Regularization techniques help in preventing overfitting. Which of these is NOT a regularization technique: Batch Normalization, Dropout, Adam Optimizer, L1 Regularization?

  • Adam Optimizer
  • Batch Normalization
  • Dropout
  • L1 Regularization
Adam Optimizer is not a regularization technique. It's an optimization algorithm used in training neural networks, while the others are regularization methods.

A medical research team is studying the relationship between various health metrics (like blood pressure, cholesterol level) and the likelihood of developing a certain disease. The outcome is binary (disease: yes/no). Which regression model should they employ?

  • Decision Tree Regression
  • Linear Regression
  • Logistic Regression
  • Polynomial Regression
Logistic Regression is the appropriate choice for binary outcomes, such as the likelihood of developing a disease (yes/no).
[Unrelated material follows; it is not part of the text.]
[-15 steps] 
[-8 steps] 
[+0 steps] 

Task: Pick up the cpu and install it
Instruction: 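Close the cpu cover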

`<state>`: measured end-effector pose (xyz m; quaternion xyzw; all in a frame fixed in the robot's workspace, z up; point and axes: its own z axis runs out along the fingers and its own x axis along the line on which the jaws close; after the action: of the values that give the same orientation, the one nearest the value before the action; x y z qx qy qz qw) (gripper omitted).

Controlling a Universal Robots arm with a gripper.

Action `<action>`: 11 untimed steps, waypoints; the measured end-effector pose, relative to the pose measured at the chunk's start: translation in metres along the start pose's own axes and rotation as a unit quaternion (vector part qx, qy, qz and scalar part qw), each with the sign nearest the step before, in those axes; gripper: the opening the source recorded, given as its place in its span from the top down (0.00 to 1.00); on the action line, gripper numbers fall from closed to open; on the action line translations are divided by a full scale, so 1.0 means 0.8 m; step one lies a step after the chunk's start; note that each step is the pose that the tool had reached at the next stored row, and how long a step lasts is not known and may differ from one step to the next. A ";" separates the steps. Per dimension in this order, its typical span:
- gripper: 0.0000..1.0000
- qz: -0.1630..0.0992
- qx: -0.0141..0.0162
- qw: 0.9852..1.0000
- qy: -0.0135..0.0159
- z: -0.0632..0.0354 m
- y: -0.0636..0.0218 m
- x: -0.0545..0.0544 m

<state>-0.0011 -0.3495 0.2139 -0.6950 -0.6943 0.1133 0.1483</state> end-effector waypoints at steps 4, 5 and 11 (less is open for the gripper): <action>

It models the probability of a binary outcome based on predictor variables, making it well-suited for this medical research.

In the context of the multi-armed bandit problem, what is regret?
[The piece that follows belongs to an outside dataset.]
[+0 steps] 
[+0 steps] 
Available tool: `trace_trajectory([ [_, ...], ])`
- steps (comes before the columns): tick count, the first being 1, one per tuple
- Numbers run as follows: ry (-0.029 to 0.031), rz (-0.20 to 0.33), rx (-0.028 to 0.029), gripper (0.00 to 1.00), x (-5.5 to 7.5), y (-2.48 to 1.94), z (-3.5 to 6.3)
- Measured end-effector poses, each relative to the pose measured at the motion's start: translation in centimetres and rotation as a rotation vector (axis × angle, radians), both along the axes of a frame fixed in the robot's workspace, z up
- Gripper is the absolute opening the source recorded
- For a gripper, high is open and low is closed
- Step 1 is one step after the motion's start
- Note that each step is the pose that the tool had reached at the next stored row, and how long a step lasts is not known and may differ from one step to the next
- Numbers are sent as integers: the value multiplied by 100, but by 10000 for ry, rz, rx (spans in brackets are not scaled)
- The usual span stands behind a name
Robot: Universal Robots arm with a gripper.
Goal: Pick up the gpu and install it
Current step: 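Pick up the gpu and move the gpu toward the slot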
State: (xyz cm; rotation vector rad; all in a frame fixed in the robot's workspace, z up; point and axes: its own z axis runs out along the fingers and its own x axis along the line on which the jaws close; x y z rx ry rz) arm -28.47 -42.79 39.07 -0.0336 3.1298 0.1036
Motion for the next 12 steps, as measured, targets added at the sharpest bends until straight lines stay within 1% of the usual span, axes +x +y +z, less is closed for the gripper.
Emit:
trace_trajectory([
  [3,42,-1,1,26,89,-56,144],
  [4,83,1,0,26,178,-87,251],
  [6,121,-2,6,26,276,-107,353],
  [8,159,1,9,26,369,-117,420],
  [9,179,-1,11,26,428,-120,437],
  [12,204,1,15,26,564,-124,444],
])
  • The feeling of loss and remorse
  • An optimization metric
  • A random variable
  • An arm selection policy
In the context of the multi-armed bandit problem, regret is an optimization metric that quantifies how much an agent's total reward falls short of the best possible reward it could have achieved by always choosing the best arm. It's a way to measure how well an agent's arm selection policy performs.

When NLP systems try to understand the context of words in medical documents to extract meaningful information, they are leveraging a technique called ________.
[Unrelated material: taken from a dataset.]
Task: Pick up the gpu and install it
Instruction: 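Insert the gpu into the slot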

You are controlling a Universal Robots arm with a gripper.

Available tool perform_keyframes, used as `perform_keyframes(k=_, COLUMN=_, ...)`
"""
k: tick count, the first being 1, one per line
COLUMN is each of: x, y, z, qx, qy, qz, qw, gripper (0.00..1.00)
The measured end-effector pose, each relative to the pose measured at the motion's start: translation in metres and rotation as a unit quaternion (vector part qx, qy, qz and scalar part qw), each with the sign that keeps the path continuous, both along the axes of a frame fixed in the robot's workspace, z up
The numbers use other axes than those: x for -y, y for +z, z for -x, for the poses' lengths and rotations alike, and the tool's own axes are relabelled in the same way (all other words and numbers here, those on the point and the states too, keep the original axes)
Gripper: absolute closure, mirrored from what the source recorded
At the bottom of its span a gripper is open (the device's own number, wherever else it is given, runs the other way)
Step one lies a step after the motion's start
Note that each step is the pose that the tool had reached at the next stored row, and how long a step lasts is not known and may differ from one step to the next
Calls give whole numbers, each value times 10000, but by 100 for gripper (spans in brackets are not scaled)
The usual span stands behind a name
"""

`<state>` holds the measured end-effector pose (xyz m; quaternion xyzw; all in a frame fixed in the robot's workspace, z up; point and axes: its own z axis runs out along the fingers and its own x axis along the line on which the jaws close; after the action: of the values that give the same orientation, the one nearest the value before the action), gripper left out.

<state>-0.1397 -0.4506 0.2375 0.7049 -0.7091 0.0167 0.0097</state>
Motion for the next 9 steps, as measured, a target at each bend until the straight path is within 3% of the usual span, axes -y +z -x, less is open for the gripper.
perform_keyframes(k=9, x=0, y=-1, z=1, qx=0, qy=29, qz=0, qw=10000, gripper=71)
  • Named Entity Recognition
  • Sentiment Analysis
  • Document Summarization
  • Word Embeddings
Named Entity Recognition is a technique in NLP used to identify and classify entities in medical documents, such as drugs, diseases, or patient names.

In which scenario is unsupervised learning least suitable: predicting house prices based on features, grouping customers into segments, or classifying emails as spam or not spam?

  • Classifying emails as spam or not spam
  • Grouping customers into segments
  • Predicting house prices based on features
  • Unsupervised learning is suitable for all scenarios
Unsupervised learning is least suitable for classifying emails as spam or not spam. This is because unsupervised learning doesn't have labeled data to distinguish between spam and non-spam emails. It is more applicable to clustering or grouping data when you don't have clear labels, such as grouping customers into segments.

For a non-linearly separable dataset, which property of SVMs allows them to classify the data?

  • Feature selection
  • Kernel functions
  • Large training dataset
  • Parallel processing
SVMs can classify non-linearly separable data using kernel functions, which map the data into a higher-dimensional space where it becomes linearly separable.

In the context of reinforcement learning, what does the term "gradient" in "Policy Gradient Methods" refer to?

  • The direction of steepest ascent in the policy space
  • A mathematical term used to describe the rate of change
  • The probability distribution of actions
  • The value function
In "Policy Gradient Methods," the "gradient" refers to the direction in the policy space that increases the expected reward. It guides policy updates to maximize reward.

Which regression method assumes a linear relationship between the independent and dependent variables?

  • Decision Tree Regression
  • Logistic Regression
  • Polynomial Regression
  • Ridge Regression
Polynomial Regression assumes a linear relationship between the independent and dependent variables. It models relationships as polynomial functions, and other regression methods may assume different relationships.

A medical research company is working on image data, where they want to classify microscopic images into cancerous and non-cancerous categories. The boundary between these categories is not linear. Which algorithm would be a strong candidate for this problem?

  • Convolutional Neural Network (CNN)
  • Logistic Regression
  • Naive Bayes Classifier
  • Principal Component Analysis
Convolutional Neural Networks (CNNs) are excellent for image classification tasks, especially when dealing with non-linear boundaries. They use convolutional layers to extract features from images, making them suitable for tasks like cancerous/non-cancerous image classification.

The term "exploitation" in reinforcement learning refers to which of the following?

  • Utilizing the best-known actions
  • Trying new, unexplored actions
  • Maximizing exploration
  • Modifying the environment
Exploitation involves utilizing the best-known actions to maximize rewards based on current knowledge, minimizing risk and uncertainty.